She is so well known in Penkridge where she has lived for the last  23 years, that she can barely go anywhere without being recognised, and hubbie Chris has become known as "the midwife's husband".

Just last week she was stopped at the supermarket by one of her "mums" and once while walking along the canal her husband spotted a woman on one of the boats staring at her. It later turned out Michele had helped bring her child into the world.

"It is amazing really," says Michele, who just last week retired from her job at Stafford Hospital. "I see parents whose children are now grown men and I delivered them.

"Every delivery is special. I've been emotional about every birth. When I'm supporting women in labour I always think about how I would like to be treated.

"Some have been especially traumatic. I have had to do a number of still births, which are difficult, but it is knowing how to support people. You are going through it with them, together.
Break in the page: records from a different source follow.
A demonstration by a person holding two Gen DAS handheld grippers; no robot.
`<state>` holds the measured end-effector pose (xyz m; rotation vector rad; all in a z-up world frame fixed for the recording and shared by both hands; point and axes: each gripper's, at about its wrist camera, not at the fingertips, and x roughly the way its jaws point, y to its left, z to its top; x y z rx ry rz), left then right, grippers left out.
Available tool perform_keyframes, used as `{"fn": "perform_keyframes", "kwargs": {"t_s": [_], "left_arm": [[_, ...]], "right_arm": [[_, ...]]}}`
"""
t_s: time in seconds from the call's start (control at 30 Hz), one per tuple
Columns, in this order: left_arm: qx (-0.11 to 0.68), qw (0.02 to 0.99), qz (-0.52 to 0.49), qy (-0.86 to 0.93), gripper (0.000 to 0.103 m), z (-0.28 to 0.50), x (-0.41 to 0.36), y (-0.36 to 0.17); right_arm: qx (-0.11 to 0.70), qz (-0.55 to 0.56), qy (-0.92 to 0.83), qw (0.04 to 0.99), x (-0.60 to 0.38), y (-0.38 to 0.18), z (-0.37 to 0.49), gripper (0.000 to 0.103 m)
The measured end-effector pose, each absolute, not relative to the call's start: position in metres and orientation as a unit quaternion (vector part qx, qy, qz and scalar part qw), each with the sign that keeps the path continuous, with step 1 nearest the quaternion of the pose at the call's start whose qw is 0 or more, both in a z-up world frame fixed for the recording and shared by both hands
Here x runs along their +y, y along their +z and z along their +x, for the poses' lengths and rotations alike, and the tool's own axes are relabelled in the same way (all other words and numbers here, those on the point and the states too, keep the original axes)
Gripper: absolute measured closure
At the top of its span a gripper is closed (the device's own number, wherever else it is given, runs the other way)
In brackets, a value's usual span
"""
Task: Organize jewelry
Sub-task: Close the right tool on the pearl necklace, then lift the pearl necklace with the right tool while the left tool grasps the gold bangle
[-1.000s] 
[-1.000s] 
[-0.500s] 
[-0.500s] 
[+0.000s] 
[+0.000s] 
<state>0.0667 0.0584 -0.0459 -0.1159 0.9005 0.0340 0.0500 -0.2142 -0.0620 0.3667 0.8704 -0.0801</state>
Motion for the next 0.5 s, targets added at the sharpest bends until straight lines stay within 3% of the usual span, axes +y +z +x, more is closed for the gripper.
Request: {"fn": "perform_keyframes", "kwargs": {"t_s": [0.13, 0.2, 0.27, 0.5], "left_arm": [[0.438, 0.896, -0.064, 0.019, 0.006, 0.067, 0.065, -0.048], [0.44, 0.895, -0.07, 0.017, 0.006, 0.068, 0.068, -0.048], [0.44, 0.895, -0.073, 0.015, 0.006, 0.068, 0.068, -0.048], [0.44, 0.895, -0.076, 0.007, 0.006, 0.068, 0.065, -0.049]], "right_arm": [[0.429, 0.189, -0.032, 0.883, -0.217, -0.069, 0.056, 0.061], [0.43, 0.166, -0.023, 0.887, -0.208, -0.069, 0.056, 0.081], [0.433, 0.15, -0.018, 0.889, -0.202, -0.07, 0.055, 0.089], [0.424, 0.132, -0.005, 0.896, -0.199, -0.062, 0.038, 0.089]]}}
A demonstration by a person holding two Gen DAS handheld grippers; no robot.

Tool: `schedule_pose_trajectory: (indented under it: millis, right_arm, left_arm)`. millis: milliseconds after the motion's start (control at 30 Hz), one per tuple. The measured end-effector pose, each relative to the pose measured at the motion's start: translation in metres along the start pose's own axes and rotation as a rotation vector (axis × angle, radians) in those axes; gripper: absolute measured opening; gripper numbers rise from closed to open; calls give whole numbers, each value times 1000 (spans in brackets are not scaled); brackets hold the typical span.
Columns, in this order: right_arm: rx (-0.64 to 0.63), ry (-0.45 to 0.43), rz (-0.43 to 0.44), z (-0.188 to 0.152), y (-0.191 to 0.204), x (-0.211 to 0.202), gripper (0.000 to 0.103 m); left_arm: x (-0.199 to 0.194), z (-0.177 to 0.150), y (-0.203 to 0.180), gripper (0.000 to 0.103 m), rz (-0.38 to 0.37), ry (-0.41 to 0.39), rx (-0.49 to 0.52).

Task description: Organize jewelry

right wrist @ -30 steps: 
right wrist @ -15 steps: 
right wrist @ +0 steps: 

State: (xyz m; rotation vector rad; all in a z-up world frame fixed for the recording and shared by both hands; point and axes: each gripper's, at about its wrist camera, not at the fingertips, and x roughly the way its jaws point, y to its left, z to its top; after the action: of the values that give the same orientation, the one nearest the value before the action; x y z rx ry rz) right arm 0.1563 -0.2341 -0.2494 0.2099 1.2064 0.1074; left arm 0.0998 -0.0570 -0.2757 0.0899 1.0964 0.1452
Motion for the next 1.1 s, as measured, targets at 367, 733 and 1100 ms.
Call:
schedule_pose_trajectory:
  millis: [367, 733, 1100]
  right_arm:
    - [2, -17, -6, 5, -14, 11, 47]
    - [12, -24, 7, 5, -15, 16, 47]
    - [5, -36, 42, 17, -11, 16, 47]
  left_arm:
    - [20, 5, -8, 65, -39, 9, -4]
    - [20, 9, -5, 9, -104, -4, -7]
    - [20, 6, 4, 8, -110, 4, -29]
"I remember once getting a call to a woman who had been stuck in traffic on the M6 and couldn't make it to hospital. She was in labour at the Texaco garage so I dashed up with my bag. But you don't really need a lot, the mother does the hard work. She gave birth right there in the garage."

Michele must have plenty of stories to tell from her 40-year career. However, she admits midwifery was something she did just to get some extra qualifications. She never imagined for a minute she would spend the next four decades delivering babies. In fact deciding to get into nursing at all was something of a turn around following her admission that she was less than academic at school.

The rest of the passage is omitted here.